The husband agreed in front of the judge to attend mediation and see if we could come to an agreement as to what was going to happen to my daughter, He was also given a very very strong telling off by the judge as he had stopped contact the weekend I was supposed to have my daughter and was told to ensure contact would take place.
The next time I was due to have contact with my daughter I received a messaged (via Face book) from my daughter auntie saying my daughter did not want to come visit me, I re-iterated what the judge said and she seemed to be looking for reasons to stop contact and even tried to get me to have contact at her house with auntie there present.
I stuck by my guns and eventually got contact, which has always gone well and no issues have ever arisen.
I went to mediation and done all that I was supposed to do but received a letter back saying "unfortunately mediation is not suitable at this time" I contacted the mediator and they told me that the husband had refused to go at all.
In the meantime i was blocked from my EX''s face book by the husband and he put up the funeral arrangements, one of the stipulations of the funeral was "NO flowers" bring money for the kids, which would be used for clothes toys, trips, days out etc, and he eventually set up a "trust fund" for the money to go into.
My daughter has told me since they have over £800 to split between them on anything they like, they have been promised holidays abroad, new toys every other day, Dancing lessons and the list goes on, all of which was done to "persuade" my daughter she was better off there.
The day before the Cafcass officer arranged to come out to visit, the husband phoned them up saying my daughter had requested a female officer.

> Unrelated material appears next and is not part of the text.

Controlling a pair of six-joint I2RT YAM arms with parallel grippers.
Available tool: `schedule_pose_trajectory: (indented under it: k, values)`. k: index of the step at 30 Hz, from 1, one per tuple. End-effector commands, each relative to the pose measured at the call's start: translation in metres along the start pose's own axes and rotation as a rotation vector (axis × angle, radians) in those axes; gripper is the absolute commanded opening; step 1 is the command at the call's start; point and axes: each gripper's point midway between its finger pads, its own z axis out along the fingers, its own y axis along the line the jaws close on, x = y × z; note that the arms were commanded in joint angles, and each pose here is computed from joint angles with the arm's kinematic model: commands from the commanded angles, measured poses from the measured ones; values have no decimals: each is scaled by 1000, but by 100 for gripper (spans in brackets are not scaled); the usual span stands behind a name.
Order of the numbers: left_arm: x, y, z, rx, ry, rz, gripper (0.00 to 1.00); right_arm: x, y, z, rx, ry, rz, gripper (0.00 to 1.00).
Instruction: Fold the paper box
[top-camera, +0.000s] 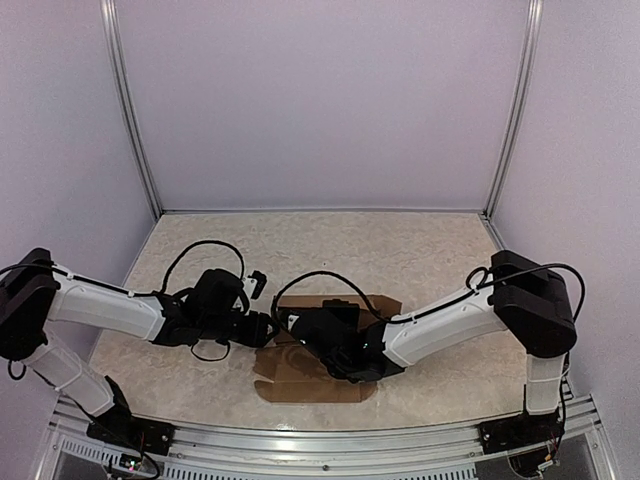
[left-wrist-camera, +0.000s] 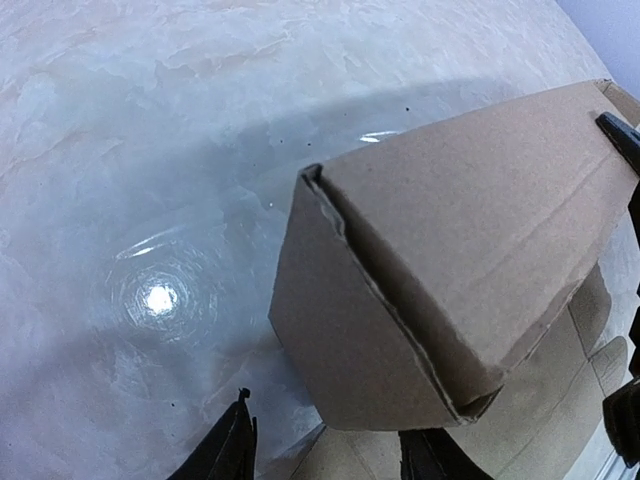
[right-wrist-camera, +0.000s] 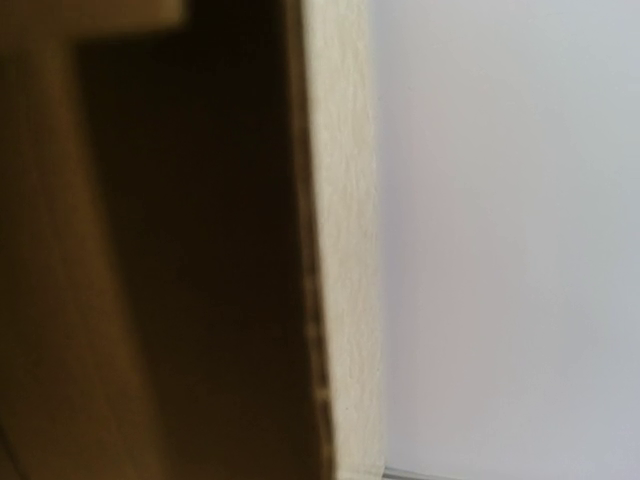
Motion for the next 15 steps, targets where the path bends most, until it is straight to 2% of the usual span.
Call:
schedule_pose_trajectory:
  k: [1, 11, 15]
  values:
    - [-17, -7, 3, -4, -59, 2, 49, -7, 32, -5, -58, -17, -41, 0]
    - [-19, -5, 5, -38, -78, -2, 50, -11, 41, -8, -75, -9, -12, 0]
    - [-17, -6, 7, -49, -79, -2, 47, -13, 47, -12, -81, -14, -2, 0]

Since mediation I have tried to get a meeting with the Cafcass officer before their meeting with my daughter to raise the concerns I have with the way she is being raised at the moment.
Eventually 2 weeks ago the case was allocated on a Thursday, my daughter was rushed in to have her interview, She had one with the Husband and one alone, The next day she contacted me to inform me she had done the interview.

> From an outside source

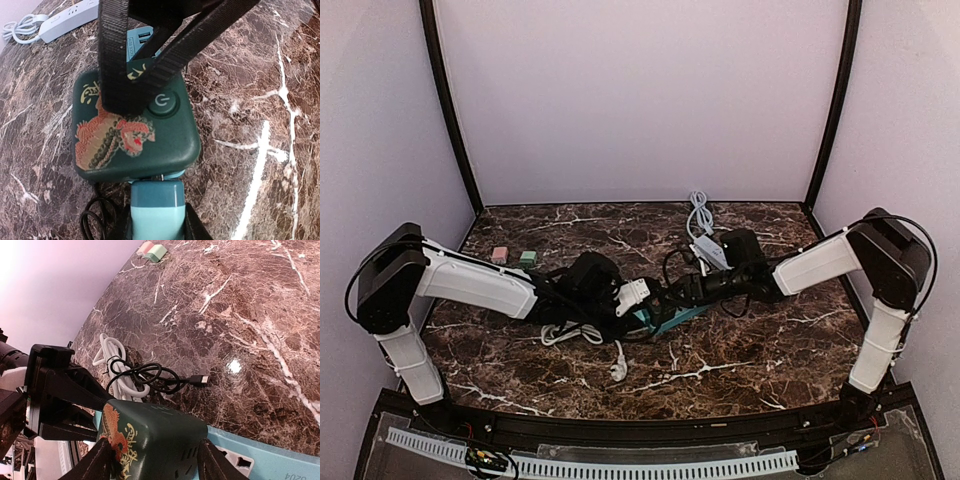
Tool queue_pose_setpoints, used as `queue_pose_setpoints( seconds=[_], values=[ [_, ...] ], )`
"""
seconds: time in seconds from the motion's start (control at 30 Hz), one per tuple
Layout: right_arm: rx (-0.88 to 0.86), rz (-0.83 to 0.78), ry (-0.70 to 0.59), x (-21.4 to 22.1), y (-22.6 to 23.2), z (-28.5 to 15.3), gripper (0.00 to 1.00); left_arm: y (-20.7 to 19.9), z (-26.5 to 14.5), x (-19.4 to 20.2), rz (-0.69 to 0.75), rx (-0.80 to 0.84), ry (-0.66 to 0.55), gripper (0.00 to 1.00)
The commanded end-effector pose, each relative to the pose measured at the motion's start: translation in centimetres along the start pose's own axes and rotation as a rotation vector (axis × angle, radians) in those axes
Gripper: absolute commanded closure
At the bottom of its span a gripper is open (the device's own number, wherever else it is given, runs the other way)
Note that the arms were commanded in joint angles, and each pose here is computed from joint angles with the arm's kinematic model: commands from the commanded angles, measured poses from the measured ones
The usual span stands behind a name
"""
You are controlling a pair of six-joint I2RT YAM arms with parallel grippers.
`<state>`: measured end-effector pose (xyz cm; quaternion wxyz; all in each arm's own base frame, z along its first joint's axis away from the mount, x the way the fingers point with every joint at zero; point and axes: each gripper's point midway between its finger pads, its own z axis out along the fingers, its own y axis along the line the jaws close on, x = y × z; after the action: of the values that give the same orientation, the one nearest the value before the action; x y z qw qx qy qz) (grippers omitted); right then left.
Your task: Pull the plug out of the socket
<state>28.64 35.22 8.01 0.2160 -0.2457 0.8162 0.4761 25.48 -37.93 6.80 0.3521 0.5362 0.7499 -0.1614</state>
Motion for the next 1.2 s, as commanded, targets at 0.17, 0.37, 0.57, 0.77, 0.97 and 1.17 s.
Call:
queue_pose_setpoints(
  seconds=[0.17,0.37,0.57,0.77,0.97,1.17],
  values=[
    [0.209,0.158,0.155,6.3,-6.1,-0.2,0.42,-0.3,-0.7,0.5,0.047,0.031,0.066,0.82],
    [0.132,0.087,0.095,3.6,-2.4,-1.3,0.2,-0.5,0.5,-0.7,-0.006,0.047,0.016,0.82],
    [0.066,0.001,0.047,1.7,0.8,-1.7,0.12,-0.9,1.3,-1.2,-0.022,0.086,0.024,0.82],
    [0.068,-0.063,0.026,1.9,1.5,-0.9,0.11,-1.0,1.6,-1.4,-0.04,0.1,0.047,0.82],
    [0.094,-0.1,-0.04,2.1,1.1,-0.7,0.12,-0.9,1.6,-1.8,-0.051,0.108,0.055,0.82],
    [0.086,-0.177,-0.176,1.7,1.8,-1.7,0.12,-1.0,1.6,-2.1,-0.054,0.112,0.051,0.82]
  ],
)
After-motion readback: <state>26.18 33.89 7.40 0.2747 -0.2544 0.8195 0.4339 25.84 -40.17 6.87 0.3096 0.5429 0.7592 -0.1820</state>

I asked where my meeting was and got the response "If I met everyone in a case i would never have any free time for myself" I stood gob smacked! so i proceeded to raise all the issues I had to be knocked down by the officer saying thats not relevant (He is drinking all the time and smoking drugs in front of my daughter, but thats not relevant).

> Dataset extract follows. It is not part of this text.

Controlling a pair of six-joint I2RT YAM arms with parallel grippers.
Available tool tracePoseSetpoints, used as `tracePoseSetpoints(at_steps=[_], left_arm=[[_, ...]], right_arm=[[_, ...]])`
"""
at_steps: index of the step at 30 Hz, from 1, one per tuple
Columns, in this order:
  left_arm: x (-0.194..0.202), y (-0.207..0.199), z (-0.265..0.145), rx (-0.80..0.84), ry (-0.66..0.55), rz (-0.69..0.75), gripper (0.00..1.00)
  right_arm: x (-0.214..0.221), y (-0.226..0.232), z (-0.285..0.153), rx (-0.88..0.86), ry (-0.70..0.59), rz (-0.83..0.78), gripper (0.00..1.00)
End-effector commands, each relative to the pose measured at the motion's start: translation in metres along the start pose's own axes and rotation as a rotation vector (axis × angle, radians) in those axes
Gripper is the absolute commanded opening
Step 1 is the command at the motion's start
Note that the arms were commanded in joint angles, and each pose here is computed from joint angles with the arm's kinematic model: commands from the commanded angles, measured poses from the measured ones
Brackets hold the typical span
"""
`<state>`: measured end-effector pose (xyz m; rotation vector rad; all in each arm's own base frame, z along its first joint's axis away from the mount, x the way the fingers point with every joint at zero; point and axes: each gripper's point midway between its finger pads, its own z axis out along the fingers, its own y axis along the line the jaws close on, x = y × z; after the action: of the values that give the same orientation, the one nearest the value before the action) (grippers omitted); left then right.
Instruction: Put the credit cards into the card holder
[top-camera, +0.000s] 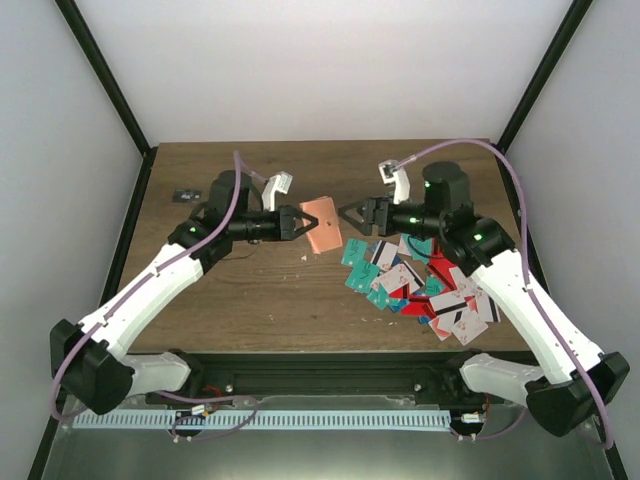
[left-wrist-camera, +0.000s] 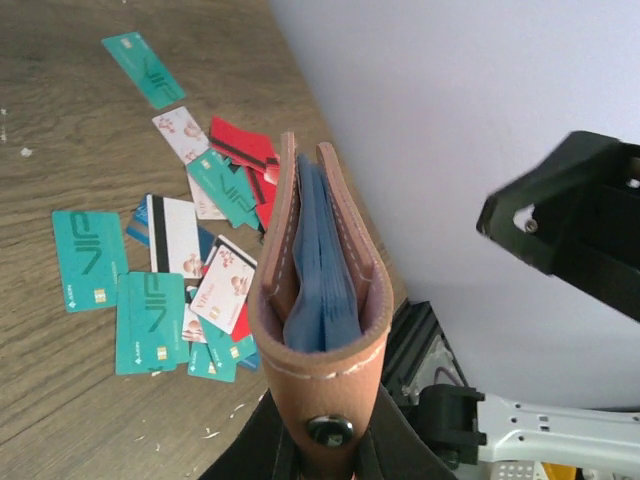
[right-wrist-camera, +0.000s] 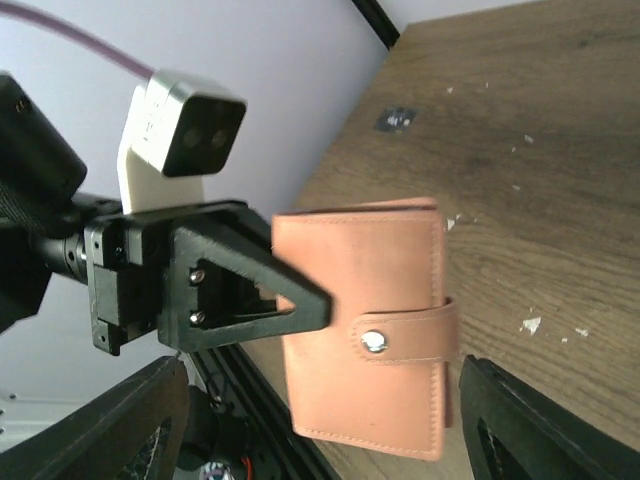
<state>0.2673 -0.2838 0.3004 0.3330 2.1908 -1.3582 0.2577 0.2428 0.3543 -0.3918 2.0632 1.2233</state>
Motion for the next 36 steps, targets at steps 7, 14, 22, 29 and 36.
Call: tracePoseSetpoints(at_steps=[7,14,22,29,36], left_arm=[[-0.006,-0.012,0.012,-0.042,0.023,0.059,0.04],[-0.005,-0.014,0.013,-0.051,0.030,0.071,0.04],[-0.006,-0.018,0.012,-0.045,0.031,0.083,0.04],[-0.008,-0.019,0.016,-0.035,0.040,0.090,0.04],[-0.011,-0.020,0.015,-0.052,0.043,0.110,0.04]], right_arm=[[0.027,-0.012,0.040,0.245,0.143,-0.113,0.75],[0.027,-0.026,0.047,0.348,0.162,-0.153,0.67],[0.031,-0.037,0.053,0.382,0.188,-0.170,0.50],[0.040,-0.032,0.060,0.327,0.222,-0.163,0.53],[0.055,-0.044,0.058,0.353,0.250,-0.146,0.53]])
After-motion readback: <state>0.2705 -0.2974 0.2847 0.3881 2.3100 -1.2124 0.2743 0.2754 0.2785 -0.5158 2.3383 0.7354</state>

I finally have the report and to be quiet frank it''s not worth the paper it was written on, ALL dates on the report are wrong(including dates of things done before mum even passed away), none of my concerns are on there, And really all that it says is my daughter is happy where she is (Obviously!! she''s being bought, she wont want to move) and that they met with him (yet refused me is not in the report).
The report was rushed as she was allocated it on 10th May got my daughter in the same day, done the Safeguarding checks the following week (I had to phone her as she said she would phone me the Monday, left it to Friday and phone her) and she had to have the report completed and into court for the 23rd, there is nothing about her family, about me or what she does when she is with me, its ALL about him.
A lot of his parenting issues i have is, the drinking (He sends my daughter to his aunties every weekend so he can socialize), he smokes in front of her, he has made her pick up cat mess from the garden, she is left to do as she pleases sending me messages at 11-12 o''clock at night on face book on school nights, she is turning up to me in dirty, torn worn clothes.
He has shown he cannot cope financially as he has technically begged for help with things a father should pay for when he set up a "trust fund".
What rights do I have at court, can I get this sham of a report thrown out?
Since the day her mum died it''s been lie after lie by him, and they have done their up most to make my daughter stay where she is.
Sorry its a long one but I just wanted to see if anyone had any advice on the matter before court on Thursday.